Sharath recognized that voice immediately, and his stomach did that odd acrobatic trick it had been rehearsing the last year or so whenever Dr. Madhu Priya showed up. It was as if his digestive system had learned Olympic gymnastics without informing the rest of his body about it beforehand.

"Alas, yes," he answered, still holding firm in defeat to the keyboard. Spouting into the desk likely muffled his words, but he hoped if she didn't understand what he was saying, she might think he was announcing some deep statement concerning the nature of computational existence rather than confessing his total and utter failure as a programmer. "My code has achieved sentience and is currently trying to drive me mad through a masterfully planned campaign of psychological warfare."

"That's. strangely specific."

"You'll be able to view the error messages. I'm pretty sure my algorithm has been reading Kafka in its off time."

The clink of ceramic against his desk caused him to finally raise his head. Madhu was there, standing before him, holding two mugs, as if she'd just walked out of a "How to Appear Professional at 3 AM" course that certainly didn't but absolutely should exist.
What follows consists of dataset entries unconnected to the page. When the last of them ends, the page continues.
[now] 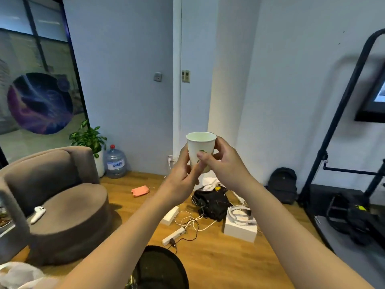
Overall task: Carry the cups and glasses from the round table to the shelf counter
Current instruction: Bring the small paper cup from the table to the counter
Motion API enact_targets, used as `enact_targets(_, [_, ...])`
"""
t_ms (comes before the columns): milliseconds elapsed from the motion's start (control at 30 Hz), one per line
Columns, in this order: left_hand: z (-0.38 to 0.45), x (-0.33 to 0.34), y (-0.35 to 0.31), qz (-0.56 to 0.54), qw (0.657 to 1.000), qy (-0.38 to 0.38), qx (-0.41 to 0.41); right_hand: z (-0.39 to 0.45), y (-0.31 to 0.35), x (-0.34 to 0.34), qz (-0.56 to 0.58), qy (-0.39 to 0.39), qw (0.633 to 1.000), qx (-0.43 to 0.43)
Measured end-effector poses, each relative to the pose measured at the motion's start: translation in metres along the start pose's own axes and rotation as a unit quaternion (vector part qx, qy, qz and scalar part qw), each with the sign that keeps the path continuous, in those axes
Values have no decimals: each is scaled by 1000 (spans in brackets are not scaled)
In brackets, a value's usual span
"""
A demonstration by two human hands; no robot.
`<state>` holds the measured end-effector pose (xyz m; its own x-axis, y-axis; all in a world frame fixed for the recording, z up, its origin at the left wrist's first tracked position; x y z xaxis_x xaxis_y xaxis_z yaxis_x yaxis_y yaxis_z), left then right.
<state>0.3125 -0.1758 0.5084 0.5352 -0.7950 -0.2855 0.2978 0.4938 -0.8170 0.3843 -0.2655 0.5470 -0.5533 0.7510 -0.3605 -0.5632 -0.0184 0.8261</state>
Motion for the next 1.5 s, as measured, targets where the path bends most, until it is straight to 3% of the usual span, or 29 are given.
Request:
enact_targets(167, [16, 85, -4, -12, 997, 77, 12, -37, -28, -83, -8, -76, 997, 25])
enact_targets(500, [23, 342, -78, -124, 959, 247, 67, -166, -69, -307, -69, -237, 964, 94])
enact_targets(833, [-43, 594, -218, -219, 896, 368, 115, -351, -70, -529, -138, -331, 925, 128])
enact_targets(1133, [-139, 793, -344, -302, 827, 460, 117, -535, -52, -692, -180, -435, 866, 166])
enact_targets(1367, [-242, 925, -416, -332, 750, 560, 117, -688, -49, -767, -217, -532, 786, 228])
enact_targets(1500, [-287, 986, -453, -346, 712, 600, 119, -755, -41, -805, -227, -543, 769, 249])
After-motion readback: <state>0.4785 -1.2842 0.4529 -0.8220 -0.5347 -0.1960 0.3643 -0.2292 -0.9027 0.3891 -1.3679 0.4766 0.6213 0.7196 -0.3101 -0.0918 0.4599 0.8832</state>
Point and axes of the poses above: each hand's wrist, its own z-axis towards the middle knuckle, its own x-axis out of the palm, y = z × x, the point moved 10 cm from there along z, towards the middle knuckle, and after that the axes turned 1 degree about -z, right-handed, at the moved point
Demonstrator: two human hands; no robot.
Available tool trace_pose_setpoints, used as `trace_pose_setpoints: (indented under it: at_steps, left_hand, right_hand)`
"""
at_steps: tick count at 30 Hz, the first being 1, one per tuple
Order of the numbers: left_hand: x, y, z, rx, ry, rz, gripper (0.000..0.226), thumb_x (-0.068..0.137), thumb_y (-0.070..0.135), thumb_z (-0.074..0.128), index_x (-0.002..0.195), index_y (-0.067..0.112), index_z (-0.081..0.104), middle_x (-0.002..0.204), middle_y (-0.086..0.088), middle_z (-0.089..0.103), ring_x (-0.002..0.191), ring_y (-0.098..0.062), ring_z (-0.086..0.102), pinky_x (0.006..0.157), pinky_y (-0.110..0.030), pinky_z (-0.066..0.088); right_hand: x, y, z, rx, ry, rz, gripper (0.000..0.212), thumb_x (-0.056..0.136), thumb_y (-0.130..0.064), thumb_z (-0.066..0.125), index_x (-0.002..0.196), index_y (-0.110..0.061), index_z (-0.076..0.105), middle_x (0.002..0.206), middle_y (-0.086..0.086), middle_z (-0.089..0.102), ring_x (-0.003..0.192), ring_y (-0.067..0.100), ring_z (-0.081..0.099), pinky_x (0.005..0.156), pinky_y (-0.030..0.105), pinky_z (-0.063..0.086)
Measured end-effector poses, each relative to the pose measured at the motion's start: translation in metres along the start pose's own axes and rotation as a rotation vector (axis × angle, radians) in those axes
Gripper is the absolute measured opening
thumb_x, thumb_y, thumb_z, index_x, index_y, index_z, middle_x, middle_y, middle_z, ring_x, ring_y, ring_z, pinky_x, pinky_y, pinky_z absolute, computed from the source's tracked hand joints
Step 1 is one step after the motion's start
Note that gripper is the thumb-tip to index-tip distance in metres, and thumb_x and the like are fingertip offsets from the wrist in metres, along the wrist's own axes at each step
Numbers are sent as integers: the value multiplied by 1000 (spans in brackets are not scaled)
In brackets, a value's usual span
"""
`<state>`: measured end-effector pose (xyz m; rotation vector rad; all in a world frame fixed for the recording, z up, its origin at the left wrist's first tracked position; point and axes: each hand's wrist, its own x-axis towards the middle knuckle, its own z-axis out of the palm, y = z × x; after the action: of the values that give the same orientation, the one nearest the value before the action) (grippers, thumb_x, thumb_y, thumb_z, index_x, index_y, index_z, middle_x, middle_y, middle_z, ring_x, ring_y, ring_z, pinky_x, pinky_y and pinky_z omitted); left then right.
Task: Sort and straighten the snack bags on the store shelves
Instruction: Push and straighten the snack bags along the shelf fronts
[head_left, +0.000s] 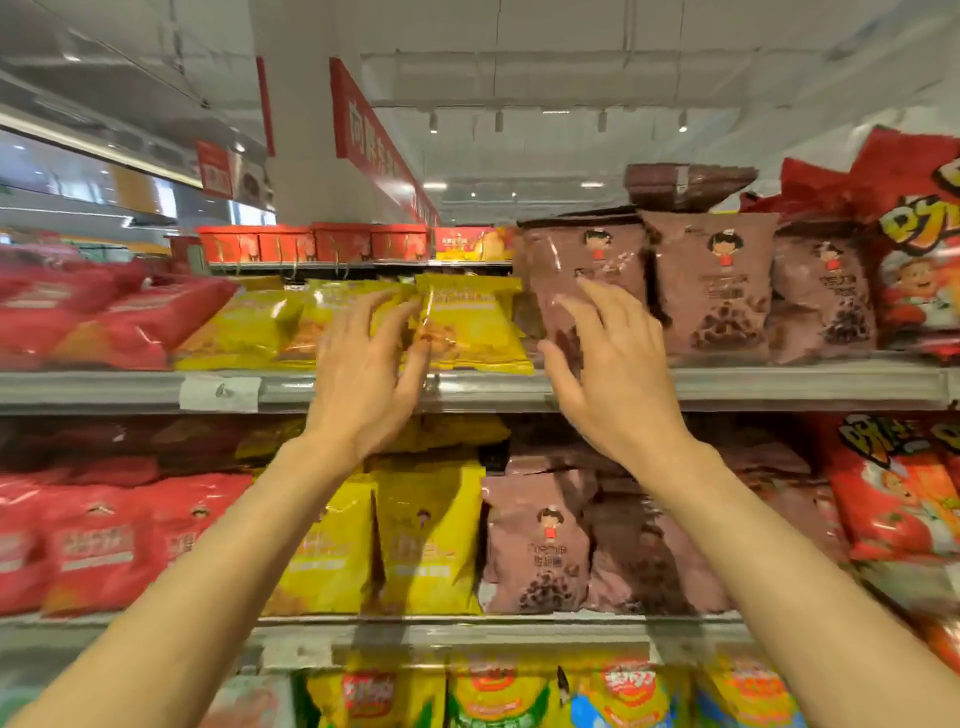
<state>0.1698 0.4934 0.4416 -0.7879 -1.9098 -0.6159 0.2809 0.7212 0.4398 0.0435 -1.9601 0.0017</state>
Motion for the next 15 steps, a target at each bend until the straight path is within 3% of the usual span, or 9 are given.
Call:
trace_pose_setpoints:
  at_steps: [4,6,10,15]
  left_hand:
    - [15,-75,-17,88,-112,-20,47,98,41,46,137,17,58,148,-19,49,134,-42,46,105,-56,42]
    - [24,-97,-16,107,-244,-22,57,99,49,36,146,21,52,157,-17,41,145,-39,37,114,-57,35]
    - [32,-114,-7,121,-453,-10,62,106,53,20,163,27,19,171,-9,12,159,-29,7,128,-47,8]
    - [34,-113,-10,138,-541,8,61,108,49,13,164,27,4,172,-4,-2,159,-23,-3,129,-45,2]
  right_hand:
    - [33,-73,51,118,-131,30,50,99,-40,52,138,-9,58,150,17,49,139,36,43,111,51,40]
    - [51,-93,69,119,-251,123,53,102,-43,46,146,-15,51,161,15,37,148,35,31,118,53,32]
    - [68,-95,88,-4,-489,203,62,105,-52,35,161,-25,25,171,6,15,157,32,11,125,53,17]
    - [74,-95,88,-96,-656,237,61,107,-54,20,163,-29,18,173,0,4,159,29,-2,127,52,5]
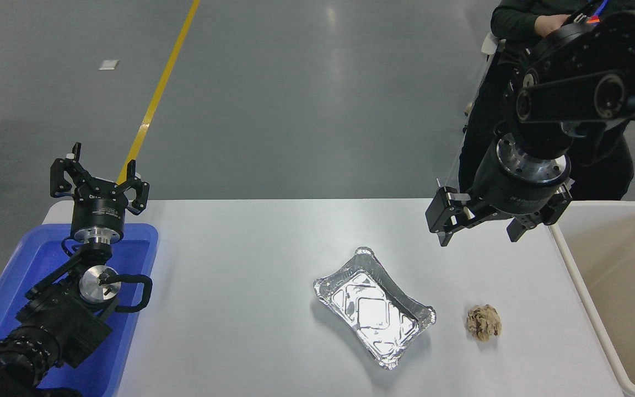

"Actual coffee," she declared, pushing one mug over to him like a peace offering to the coffee deities. "Not the instant kind out of the vending machine that has been filtered through gym socks."

Sharath blinked at her, attempting to wrap his head around this turn of events. At 3 AM, Madhu was still able to appear put together in a manner that made him horribly self-conscious of how much he resembled a scarecrow that had been ravaged by a very bad storm and then just lost all hope for life. Her lab coat was really white rather than the beige color that his had attained through careful coffee application. Her hair was tied in a neat bun secured with what looked like a pen—because naturally she was the kind of person who could turn writing tools into style accessories.

In contrast, he resembled someone who'd been put together by a tornado that had bad taste. His t-shirt was wrinkled to a degree that implied it had been folded by a person having a seizure. His jeans featured enigmatic stains that might have been coffee, might have been food, or might have been the tears of his now-gone optimistic self.

"You brewed coffee? At 3 AM?" He picked up the mug as if it held the secrets of the cosmos, which, considering the quality of the lab's typical drinks, it very well could.

"I couldn't sleep," she explained, dropping into the chair next to him with the ease of a woman who'd not spent the previous six hours wrestling with recalcitrant code for her life. "I thought you'd still be here, wrestling with your computer in a battle of epic proportions. How's it coming?"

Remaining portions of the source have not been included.